EXERCISE AIM
If a line below contains "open", count it; then state how many such lines there are, and nothing else.

________________________________________

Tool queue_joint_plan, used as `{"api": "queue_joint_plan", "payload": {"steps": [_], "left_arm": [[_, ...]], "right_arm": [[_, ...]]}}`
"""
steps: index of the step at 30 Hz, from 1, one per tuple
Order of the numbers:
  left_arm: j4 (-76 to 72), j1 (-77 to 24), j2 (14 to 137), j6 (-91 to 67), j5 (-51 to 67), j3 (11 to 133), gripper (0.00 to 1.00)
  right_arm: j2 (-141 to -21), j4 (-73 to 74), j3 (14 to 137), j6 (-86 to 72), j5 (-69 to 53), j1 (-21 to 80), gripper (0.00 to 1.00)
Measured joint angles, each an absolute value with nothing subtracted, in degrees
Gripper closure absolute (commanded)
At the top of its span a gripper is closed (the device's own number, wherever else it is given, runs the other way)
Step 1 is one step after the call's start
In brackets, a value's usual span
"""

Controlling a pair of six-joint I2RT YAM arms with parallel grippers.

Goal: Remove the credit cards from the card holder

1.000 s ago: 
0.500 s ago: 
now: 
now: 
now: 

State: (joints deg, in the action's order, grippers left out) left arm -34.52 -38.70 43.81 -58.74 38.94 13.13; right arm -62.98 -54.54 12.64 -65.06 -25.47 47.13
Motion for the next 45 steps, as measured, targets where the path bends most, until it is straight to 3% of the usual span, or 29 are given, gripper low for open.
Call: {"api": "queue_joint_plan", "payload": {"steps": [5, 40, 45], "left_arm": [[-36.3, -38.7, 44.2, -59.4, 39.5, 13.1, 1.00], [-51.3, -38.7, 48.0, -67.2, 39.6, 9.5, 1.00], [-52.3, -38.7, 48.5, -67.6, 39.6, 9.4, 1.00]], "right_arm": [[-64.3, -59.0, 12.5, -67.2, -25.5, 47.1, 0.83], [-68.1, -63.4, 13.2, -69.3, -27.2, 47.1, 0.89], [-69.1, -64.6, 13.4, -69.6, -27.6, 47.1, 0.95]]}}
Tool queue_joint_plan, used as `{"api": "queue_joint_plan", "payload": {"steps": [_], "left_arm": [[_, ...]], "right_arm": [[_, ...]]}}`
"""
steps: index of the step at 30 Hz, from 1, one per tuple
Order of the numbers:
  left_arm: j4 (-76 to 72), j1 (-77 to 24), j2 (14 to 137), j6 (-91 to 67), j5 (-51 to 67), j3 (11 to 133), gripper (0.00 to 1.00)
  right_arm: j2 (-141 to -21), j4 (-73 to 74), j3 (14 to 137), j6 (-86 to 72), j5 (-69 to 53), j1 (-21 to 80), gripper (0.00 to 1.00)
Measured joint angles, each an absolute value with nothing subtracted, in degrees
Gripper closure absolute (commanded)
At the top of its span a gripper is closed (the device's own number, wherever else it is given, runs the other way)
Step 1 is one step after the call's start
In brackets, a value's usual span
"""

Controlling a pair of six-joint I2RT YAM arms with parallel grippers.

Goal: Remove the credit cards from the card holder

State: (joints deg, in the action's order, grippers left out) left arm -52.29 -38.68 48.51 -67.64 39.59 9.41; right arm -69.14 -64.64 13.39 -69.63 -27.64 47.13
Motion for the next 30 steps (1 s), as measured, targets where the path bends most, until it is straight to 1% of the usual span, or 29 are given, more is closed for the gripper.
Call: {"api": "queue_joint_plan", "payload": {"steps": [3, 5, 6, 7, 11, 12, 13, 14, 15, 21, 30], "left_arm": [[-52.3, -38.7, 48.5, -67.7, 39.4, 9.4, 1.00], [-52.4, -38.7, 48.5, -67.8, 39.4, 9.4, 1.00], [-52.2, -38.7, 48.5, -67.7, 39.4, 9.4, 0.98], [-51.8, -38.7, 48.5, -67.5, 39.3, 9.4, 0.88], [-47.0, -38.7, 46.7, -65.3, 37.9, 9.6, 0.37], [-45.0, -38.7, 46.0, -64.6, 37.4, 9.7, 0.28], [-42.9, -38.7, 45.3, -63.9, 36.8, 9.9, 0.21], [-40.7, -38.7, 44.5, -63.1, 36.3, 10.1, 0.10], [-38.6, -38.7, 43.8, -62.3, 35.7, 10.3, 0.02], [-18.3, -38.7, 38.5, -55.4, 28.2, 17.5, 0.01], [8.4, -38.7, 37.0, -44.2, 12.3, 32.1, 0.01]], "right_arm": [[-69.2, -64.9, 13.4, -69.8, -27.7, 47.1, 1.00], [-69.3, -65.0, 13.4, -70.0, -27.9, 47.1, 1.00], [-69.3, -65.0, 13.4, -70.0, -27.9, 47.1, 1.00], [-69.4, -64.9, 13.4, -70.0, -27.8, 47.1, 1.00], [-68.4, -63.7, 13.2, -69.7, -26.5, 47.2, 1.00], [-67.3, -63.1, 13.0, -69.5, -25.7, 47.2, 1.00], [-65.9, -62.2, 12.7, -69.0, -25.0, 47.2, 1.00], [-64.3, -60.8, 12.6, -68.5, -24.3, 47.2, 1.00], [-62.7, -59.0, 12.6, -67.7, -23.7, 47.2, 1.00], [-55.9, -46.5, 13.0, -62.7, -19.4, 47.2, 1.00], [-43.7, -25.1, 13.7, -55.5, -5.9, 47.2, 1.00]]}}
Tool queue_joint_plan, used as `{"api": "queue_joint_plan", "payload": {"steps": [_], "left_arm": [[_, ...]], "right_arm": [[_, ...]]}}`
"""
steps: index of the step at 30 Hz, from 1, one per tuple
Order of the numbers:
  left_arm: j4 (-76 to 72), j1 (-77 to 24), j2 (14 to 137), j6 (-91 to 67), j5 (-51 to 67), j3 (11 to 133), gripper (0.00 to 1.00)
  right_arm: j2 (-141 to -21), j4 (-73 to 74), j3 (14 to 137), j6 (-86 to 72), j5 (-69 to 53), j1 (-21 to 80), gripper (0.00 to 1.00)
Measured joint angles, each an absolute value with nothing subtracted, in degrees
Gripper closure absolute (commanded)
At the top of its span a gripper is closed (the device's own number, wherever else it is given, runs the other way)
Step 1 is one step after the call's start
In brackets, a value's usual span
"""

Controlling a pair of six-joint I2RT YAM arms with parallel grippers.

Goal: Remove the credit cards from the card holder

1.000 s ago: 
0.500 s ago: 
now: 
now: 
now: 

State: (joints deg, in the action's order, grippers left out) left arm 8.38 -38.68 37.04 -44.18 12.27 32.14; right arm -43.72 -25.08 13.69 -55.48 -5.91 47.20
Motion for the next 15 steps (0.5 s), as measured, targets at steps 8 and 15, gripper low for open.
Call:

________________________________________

SOLUTION FOR THIS TASK
2